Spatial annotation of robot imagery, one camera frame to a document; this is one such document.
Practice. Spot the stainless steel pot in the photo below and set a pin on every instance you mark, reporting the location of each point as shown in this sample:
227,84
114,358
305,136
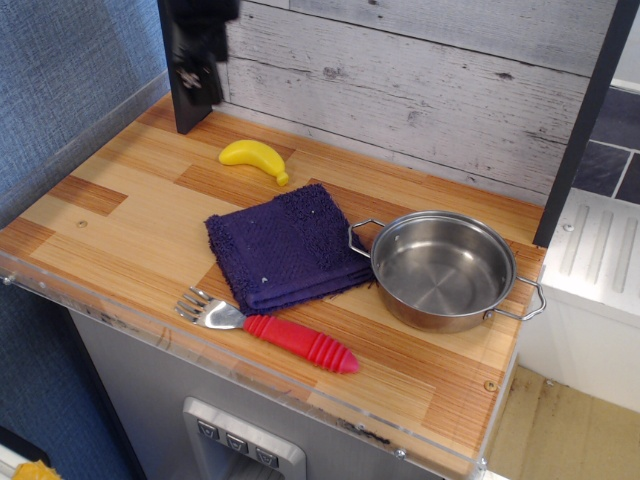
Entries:
440,271

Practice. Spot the dark shelf post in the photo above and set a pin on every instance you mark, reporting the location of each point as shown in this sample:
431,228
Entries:
187,116
609,55

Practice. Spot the yellow object bottom left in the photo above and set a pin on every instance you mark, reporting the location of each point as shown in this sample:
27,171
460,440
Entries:
16,467

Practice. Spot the dark left shelf post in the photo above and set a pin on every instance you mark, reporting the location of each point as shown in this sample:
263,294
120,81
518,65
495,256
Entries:
187,116

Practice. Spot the dark right shelf post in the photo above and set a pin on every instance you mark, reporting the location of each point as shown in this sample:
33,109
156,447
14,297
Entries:
609,55

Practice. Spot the red handled metal fork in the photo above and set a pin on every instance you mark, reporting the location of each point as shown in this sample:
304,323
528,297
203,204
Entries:
318,348

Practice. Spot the yellow toy banana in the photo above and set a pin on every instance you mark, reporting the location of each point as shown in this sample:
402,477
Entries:
256,154

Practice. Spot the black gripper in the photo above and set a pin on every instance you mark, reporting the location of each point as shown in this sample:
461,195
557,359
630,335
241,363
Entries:
199,32

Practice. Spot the silver dispenser button panel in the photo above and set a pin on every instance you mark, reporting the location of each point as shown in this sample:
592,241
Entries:
227,447

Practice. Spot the purple folded towel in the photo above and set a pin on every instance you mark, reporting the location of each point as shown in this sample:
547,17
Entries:
290,250

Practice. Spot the clear acrylic edge guard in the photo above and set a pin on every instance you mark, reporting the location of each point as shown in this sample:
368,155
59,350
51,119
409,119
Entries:
420,404

============================================================

### TRY IT
Sift the data above for lines with "dark", then copy each one.

### EXERCISE SOLUTION
Practice. Spot the dark shelf post in the photo above and set a pin on every instance you mark, reporting the location of each point as shown in this sample:
Practice. Spot the dark left shelf post in the photo above and set a pin on every instance you mark, reporting the location of each point as shown in this sample:
Practice. Spot the dark right shelf post in the photo above and set a pin on every instance you mark, reporting the location of each point as shown in this sample:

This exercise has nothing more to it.